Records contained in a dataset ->
★ ★ ★ ★ ★
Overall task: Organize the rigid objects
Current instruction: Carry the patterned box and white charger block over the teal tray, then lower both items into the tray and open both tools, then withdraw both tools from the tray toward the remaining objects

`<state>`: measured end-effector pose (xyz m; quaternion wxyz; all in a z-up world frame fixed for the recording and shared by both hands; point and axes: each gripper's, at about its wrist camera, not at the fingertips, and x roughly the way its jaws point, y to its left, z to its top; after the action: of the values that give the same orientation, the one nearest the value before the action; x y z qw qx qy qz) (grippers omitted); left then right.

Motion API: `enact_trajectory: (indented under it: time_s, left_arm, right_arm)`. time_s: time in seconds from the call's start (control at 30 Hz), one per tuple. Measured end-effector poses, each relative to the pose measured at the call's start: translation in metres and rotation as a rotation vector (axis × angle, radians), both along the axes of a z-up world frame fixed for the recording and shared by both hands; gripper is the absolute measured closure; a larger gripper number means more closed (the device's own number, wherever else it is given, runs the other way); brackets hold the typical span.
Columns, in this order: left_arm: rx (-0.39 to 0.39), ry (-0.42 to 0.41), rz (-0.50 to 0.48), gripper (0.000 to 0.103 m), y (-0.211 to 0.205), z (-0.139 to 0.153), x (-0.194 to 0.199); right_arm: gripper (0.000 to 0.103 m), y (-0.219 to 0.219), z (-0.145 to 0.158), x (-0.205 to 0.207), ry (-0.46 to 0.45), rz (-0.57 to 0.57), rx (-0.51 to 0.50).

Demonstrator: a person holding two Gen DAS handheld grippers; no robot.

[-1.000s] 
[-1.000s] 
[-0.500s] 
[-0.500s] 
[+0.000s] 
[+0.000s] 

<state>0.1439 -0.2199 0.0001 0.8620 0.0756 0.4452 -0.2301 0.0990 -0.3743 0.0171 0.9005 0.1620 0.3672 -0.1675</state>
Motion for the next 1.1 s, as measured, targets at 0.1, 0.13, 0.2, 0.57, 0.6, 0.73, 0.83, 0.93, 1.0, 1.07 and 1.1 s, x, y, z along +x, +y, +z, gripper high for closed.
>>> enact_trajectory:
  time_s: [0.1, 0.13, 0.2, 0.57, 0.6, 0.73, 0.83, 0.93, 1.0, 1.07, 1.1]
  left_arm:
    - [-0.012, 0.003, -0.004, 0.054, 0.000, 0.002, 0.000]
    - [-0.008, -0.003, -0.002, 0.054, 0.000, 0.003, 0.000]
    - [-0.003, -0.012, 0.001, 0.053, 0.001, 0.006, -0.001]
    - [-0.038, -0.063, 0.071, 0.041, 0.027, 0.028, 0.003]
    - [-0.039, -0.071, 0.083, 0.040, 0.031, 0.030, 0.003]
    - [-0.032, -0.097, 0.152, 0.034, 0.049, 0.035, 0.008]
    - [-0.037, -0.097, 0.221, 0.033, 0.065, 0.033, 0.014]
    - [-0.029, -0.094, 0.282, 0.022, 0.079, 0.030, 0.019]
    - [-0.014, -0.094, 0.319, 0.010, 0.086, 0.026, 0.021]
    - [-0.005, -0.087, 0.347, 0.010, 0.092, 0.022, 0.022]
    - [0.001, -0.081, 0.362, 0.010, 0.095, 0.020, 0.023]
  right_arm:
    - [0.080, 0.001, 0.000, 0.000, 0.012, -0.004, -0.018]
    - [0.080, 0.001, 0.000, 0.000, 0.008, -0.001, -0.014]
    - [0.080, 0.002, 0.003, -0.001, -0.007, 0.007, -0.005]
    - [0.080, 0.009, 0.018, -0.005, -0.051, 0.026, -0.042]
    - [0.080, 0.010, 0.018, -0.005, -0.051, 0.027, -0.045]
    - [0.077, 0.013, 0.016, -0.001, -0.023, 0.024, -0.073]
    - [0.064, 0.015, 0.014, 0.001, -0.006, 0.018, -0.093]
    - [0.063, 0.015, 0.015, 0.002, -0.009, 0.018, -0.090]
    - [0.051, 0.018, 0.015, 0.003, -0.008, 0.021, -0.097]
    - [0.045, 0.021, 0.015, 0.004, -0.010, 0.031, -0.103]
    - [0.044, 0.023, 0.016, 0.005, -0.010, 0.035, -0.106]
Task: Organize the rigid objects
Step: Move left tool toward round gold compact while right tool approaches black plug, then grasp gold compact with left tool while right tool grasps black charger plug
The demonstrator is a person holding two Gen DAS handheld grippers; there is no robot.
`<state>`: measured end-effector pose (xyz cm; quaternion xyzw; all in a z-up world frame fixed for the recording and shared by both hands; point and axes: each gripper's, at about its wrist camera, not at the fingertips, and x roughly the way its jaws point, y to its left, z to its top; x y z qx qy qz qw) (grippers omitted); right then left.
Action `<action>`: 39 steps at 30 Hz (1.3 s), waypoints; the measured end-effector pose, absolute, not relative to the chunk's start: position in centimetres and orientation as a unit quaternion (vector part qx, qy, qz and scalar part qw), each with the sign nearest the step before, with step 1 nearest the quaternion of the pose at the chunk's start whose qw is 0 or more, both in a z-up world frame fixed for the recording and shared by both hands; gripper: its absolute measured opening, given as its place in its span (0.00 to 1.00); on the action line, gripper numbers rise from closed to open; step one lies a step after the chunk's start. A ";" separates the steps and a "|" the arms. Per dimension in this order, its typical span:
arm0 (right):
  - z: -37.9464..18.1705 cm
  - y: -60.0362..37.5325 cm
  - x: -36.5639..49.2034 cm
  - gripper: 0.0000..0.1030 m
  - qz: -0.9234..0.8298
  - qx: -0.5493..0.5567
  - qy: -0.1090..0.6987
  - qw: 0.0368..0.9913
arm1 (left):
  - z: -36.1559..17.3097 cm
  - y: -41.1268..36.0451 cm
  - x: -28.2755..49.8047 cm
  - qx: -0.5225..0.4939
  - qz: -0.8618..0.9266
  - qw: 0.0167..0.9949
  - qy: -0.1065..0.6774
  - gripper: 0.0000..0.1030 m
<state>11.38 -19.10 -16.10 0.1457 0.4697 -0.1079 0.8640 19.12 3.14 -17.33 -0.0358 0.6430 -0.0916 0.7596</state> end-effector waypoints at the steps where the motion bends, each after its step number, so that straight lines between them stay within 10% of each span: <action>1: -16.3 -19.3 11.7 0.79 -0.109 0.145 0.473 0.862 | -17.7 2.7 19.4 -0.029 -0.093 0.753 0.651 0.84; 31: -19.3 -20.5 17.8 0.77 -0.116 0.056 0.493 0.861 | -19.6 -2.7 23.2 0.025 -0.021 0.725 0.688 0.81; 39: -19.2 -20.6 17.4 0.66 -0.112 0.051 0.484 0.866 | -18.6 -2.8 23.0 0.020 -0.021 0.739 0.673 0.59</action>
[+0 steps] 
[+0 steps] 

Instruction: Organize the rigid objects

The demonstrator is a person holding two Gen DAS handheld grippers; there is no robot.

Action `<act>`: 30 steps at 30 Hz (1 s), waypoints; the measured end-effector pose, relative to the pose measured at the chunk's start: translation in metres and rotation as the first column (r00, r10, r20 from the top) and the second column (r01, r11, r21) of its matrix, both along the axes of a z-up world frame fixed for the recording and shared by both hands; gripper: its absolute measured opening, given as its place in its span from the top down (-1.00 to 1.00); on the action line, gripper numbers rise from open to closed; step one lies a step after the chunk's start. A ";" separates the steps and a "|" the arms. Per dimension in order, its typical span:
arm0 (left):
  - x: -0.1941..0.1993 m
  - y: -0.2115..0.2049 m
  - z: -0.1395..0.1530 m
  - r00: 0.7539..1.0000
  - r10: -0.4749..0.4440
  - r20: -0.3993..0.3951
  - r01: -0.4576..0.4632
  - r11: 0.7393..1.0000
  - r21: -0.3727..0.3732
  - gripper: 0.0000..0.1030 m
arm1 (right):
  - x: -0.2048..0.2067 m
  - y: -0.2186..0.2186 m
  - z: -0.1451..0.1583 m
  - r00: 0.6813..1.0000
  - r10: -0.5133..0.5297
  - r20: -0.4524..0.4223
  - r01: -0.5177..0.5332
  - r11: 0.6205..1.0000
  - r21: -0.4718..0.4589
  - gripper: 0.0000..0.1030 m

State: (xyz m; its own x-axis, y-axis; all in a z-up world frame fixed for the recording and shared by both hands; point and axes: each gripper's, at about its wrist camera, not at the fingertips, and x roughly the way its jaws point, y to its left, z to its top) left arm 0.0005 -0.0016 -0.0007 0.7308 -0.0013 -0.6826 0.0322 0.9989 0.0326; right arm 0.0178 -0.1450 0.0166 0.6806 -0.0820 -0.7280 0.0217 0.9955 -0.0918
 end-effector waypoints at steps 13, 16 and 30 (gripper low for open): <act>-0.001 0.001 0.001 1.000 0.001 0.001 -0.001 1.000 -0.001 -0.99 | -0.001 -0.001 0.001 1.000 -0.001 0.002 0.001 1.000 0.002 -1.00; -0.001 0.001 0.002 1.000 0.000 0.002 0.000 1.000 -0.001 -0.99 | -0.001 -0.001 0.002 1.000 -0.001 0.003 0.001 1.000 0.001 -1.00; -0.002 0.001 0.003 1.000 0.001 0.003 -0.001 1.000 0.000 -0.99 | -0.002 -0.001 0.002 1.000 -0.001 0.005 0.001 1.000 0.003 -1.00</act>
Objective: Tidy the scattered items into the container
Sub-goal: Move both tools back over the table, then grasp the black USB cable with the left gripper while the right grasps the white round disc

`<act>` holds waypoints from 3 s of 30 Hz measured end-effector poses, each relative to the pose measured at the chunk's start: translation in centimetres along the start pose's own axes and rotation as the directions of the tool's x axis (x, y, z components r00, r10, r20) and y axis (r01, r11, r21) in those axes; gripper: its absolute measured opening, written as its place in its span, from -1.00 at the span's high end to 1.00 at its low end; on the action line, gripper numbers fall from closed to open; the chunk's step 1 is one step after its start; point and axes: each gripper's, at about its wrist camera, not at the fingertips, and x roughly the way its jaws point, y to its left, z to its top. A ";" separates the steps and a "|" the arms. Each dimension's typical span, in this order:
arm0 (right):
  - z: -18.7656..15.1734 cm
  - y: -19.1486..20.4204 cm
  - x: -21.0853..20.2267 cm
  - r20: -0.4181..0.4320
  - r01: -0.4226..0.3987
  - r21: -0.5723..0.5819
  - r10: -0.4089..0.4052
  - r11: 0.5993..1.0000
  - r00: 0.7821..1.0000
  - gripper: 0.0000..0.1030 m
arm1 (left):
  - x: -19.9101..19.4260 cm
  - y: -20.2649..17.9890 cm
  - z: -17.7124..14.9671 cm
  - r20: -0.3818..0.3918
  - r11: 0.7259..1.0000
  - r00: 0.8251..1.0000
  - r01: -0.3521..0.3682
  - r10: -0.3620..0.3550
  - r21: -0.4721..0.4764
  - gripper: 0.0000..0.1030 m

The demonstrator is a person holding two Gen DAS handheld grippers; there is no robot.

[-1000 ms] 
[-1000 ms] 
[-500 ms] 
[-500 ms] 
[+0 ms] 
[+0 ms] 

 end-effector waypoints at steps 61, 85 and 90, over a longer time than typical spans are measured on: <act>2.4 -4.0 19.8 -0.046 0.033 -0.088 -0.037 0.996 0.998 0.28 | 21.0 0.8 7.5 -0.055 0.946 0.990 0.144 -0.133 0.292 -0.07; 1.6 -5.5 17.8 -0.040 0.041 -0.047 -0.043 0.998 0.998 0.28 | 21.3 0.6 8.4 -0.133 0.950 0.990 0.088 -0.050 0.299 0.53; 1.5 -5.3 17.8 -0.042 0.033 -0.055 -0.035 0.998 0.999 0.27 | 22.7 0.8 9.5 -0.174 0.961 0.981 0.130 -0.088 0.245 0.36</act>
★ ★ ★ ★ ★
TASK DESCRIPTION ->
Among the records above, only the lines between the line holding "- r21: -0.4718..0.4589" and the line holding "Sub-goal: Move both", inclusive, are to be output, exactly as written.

ANSWER ->
  - r21: -0.4718..0.4589
  - gripper: 0.0000..0.1030 m

State: (xyz m; its own x-axis, y-axis; all in a z-up world frame fixed for the recording and shared by both hands; point and axes: each gripper's, at about its wrist camera, not at the fingertips, and x roughly the way its jaws point, y to its left, z to its top) left arm 0.0005 -0.0016 -0.0007 0.7308 -0.0013 -0.6826 0.0322 0.9989 0.0326; right arm 0.0178 -0.1450 0.0166 0.6806 -0.0820 -0.7280 0.0217 0.9955 -0.0918
 end-effector waypoints at steps 13, 16 and 30 (gripper low for open): <act>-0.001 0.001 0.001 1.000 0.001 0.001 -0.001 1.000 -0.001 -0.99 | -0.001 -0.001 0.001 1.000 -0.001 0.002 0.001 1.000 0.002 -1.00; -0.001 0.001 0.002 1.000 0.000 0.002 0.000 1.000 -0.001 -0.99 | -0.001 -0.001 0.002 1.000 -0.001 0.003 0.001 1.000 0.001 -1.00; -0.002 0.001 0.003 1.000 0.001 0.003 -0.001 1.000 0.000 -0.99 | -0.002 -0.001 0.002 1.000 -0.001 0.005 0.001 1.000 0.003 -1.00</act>
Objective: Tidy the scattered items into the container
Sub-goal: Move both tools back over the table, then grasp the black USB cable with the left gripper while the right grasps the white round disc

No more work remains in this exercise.